My first kiss, S., when I was 14, thought we were "together" more than I did. Enough said. I don't like talking about it.

six months later, I went to debate camp (Why does this feel like an American Pie setup?) met whom I thought at the time was a very nice guy, B. we had fun for the two weeks were were "together" at camp... he lived 9 hours away though... and almost 2 years later, when we would have seen each other again, while he was on a roadtrip, he decided since I wouldn't sleep with him, I "wasn't worth it."

One year later (yes, I get action very little. It sucks. Horribly) I ended up spending a very... *coughs* fun-filled day with a guy... C. and he never spoke to me again, even though we had 2 classes together.

Six months after THAT (I also have a six-month curse. I have never gotten action any closer together than six months. And I've worked it down to the day) I went clubbing for the first time ever, made out with a guy, D. (who, by the way, kissed me first) whom I later spent pretty much the weekend with, just hanging out, talking, and a few kisses. On that Sunday night, his FIANCEE walked in with his KID. To say the least, I got out of there real quick. He's never called since.

After that, there was J. He spent 3 months flirting like crazy with me, asking me to watch movies at his house with him, telling me how wonderful and talented and all that stuff I was... so, understandably, I think, I fell for him. We were really hitting it off, when I called him to let him know I was in town (he lives about an hour away from me) when a girl answered the phone (no big problem to me- he's got sisters) and I asked for J., she whispered to someone next to her, him, I'm assuming, said, "It's Andrea" and his voice whispered back "Get rid of the B****." I hung up before she could get back on the phone. I called about a week later, and he's engaged. Just FYI, we never kissed or anything.

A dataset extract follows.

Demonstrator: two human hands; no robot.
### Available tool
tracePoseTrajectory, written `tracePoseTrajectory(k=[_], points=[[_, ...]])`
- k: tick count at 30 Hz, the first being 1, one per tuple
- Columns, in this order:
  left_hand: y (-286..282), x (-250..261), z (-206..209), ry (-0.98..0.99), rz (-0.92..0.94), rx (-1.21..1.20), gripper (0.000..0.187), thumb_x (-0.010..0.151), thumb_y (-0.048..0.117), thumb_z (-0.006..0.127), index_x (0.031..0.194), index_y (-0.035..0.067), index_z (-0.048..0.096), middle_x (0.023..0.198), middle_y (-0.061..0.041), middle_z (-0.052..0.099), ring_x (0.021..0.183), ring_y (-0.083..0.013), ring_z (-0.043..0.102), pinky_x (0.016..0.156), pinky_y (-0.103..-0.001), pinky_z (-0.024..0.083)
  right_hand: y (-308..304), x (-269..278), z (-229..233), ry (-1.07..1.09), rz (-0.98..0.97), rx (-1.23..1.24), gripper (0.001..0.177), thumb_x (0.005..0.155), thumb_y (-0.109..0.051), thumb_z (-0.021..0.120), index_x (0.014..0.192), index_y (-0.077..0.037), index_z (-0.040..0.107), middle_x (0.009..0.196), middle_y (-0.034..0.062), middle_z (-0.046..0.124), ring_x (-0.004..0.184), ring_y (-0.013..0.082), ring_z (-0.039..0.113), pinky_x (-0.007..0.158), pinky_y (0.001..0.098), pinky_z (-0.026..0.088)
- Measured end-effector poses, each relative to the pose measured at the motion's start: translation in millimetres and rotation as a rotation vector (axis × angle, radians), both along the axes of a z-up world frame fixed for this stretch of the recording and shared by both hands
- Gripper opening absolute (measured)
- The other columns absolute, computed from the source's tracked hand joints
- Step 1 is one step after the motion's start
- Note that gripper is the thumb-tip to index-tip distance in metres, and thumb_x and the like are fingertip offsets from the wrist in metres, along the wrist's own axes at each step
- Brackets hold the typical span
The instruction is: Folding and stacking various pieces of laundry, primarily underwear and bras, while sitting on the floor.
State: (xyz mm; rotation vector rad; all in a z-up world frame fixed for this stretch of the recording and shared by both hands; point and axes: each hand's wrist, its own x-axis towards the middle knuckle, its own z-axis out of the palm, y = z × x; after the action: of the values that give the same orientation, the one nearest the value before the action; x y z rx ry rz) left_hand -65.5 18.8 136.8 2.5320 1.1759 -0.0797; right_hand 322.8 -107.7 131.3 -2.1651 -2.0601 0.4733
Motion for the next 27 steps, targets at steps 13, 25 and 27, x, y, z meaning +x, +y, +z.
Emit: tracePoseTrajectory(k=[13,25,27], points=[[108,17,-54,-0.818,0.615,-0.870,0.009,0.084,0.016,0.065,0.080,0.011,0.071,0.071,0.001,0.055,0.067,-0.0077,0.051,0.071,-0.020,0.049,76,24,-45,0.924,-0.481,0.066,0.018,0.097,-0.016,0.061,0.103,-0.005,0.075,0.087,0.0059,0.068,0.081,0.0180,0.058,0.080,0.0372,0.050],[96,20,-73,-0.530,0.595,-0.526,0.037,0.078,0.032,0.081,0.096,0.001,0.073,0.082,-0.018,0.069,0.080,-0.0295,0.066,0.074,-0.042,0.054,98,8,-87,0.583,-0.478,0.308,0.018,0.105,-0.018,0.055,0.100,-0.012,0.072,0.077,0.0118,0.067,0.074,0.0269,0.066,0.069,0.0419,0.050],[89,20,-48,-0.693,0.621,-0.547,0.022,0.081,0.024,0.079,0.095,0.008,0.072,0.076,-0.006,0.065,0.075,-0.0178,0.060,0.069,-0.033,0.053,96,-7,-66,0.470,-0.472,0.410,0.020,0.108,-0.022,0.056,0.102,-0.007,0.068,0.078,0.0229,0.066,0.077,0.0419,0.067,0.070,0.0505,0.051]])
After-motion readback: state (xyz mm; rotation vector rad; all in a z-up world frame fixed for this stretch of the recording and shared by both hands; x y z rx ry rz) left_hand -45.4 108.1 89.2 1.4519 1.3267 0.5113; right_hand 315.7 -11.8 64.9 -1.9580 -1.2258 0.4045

Alright, so I'm getting over this, when another guy, F. enters, whom I met over Gothic Personals. We live 27 hours apart, he's a little older than I'd usually go for, but after a couple weeks of talking 8 hours a day, or more, online and on the phone, I've totally fallen for him. He claims to love me, and I believe him. Why? Because not only have I totally fallen for him, I truely care about him. I still do. This was 4 months ago that we met, and last I talked to him was 3 weeks, one day ago. As far as I knew, we were on good terms. Shit, this guy was writing me songs, poems, talking to me like he really did love me. And then? Silence. Total and complete silence. He is a member of Shmeng, and according to the "Last seen" logs he's been coming online at least for the past week and a half. He's been logging out of any chat program he's on when I log in. He hasn't responded to ANY of the e-mails I send, and I've tried the 2 main ones that I know of and the personal message system on this site. I won't tell you for sure who it is, but it isn't Devin (who is incredibly sweet and nice and a great guy). If you want to know who it is, send me a message through whatever method you want and I'll tell you. I want to be fair and give him a chance to defend himself, but that's kinda hard when he won't even talk to me.

ANYWAY, so right now I'm just really mad at all backstabbing SOB's and wishing I knew what I did to curse myself. It wouldn't be so bad if they would just tell me straight out, but no, they have to make me fall for them and THEN stab me.

According to everyone I ask, I'm a nice person. I like to think I am. Hell, even my zodiac signs say I should have guys hanging all over me. I'm a Sag-Scorpio cusp, which, to quote a friend, means not only do I make people wanna f*** me, they wanna love me too. I'll admit, I'm not the best lookin' person around, but I don't think I'm butt ugly. I should have some pics up on this site soon. If you really want some, ask me, I've got an old, old one scanned.

But anyway, I'm just wondering what the hell I did to curse myself. Any suggestions, comfort, or whatever? Anyone?